### Exercise
Pick each line containing "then" out of the records.

### The data
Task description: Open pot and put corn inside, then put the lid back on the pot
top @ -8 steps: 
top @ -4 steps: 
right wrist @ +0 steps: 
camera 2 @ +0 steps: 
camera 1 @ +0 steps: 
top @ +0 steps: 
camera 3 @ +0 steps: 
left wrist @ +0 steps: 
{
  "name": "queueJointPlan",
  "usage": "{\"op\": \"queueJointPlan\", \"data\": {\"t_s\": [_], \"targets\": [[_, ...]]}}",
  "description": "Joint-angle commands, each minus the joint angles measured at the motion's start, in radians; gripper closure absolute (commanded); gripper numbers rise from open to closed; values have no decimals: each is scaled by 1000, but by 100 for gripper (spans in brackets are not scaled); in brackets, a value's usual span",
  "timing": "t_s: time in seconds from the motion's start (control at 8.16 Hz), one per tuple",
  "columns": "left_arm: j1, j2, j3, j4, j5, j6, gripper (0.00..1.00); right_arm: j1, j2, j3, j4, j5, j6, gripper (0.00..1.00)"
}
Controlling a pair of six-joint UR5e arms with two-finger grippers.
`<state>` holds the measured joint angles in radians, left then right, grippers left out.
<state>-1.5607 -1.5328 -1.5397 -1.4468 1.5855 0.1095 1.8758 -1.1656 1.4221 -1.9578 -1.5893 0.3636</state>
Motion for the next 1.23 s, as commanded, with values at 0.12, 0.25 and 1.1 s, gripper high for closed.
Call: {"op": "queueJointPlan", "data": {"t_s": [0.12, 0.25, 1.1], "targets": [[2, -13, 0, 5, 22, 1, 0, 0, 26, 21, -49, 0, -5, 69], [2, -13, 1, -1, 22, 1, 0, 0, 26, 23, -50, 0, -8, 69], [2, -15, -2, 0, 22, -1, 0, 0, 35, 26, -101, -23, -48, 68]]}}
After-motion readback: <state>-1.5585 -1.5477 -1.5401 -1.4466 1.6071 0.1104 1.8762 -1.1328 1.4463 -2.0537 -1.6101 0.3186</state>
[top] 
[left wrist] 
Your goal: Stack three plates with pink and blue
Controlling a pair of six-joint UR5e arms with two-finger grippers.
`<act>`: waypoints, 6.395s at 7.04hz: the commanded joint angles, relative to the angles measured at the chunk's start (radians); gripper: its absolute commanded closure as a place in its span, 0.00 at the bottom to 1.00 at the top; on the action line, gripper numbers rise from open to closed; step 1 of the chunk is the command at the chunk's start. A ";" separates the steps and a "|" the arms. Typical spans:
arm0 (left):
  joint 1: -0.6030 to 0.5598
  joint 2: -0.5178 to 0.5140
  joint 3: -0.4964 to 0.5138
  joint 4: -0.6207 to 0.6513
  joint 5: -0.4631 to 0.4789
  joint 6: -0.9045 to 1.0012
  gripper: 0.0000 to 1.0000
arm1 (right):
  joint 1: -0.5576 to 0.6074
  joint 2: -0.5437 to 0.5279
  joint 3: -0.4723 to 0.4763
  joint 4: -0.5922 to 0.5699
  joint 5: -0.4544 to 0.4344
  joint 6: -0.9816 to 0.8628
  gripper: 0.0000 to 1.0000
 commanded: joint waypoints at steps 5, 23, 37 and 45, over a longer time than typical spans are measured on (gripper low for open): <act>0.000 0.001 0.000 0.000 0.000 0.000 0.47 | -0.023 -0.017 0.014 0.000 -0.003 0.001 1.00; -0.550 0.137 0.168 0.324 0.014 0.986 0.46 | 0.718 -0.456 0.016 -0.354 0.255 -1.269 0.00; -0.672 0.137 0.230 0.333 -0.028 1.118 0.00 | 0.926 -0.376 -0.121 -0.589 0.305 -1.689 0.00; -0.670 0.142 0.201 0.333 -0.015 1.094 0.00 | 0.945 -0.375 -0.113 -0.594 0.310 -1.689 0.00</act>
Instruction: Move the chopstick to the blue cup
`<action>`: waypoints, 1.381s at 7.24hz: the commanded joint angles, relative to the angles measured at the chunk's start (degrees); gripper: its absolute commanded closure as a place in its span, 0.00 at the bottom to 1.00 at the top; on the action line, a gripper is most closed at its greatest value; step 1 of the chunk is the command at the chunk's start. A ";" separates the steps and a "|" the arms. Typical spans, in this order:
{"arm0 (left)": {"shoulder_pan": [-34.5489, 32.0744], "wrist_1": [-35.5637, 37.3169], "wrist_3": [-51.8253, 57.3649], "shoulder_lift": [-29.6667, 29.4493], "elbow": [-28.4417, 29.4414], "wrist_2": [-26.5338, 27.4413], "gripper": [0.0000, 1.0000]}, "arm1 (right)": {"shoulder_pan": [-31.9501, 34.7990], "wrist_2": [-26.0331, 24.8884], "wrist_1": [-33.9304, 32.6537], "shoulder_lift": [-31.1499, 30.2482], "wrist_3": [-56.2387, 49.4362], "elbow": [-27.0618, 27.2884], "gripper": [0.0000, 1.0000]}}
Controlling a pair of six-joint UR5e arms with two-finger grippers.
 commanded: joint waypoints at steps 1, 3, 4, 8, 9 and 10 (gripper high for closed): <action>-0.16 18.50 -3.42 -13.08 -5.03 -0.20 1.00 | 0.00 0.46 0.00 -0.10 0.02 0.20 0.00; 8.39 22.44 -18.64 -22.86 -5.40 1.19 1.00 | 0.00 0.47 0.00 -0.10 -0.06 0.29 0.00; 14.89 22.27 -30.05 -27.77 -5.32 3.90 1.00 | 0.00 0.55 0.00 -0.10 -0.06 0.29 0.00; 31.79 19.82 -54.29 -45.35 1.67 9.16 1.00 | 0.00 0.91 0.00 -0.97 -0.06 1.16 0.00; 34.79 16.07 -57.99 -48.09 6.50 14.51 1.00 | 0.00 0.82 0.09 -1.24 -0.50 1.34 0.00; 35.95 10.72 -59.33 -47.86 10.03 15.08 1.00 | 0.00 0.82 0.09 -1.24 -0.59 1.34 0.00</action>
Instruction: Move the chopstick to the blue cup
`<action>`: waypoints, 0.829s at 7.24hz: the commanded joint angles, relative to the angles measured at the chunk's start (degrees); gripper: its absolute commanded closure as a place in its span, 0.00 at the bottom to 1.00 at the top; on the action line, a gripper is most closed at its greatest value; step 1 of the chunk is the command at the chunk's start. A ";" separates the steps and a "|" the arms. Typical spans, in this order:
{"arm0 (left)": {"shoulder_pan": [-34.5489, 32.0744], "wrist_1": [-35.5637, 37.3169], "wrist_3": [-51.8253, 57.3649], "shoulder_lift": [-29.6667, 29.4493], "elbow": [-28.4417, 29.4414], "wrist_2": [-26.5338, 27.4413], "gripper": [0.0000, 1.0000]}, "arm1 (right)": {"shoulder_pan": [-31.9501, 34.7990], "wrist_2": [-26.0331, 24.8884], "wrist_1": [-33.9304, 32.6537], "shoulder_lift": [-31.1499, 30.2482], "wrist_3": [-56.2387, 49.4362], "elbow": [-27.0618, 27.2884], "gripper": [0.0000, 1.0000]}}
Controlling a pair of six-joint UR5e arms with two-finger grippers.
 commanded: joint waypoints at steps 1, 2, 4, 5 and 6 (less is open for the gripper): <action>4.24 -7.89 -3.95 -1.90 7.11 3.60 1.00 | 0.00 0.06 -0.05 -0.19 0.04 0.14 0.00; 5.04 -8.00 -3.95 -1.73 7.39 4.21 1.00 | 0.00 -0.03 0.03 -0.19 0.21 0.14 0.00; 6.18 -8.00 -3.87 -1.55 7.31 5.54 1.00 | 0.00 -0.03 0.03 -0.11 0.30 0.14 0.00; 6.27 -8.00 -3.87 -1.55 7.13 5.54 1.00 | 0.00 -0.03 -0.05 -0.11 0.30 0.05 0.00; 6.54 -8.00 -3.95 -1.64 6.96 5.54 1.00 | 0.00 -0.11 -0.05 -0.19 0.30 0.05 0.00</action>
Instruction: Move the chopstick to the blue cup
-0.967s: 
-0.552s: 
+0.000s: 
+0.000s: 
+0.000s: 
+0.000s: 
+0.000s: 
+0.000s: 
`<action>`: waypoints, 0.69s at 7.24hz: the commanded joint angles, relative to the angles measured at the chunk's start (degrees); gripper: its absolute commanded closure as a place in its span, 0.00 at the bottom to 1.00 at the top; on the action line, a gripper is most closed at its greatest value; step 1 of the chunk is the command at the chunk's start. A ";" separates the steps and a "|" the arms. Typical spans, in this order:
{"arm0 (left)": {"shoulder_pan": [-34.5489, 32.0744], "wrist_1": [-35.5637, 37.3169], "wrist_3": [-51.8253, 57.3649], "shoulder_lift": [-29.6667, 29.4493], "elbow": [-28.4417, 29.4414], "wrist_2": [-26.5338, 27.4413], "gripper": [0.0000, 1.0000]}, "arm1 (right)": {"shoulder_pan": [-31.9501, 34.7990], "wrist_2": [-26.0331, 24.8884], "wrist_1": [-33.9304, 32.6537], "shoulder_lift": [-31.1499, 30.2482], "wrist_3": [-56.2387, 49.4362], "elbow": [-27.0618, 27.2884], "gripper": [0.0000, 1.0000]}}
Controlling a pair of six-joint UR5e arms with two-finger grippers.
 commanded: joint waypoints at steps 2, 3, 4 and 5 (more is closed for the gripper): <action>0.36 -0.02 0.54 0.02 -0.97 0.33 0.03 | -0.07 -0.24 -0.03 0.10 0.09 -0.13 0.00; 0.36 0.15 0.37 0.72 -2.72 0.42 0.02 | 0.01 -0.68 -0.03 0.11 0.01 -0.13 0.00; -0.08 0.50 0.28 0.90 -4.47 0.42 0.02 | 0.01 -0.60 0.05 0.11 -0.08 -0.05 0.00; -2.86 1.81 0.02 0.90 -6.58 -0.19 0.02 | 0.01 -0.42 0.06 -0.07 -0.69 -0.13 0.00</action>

### The completed task
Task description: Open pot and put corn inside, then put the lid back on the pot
`<state>` holds the measured joint angles in radians, left then right, grippers left out.

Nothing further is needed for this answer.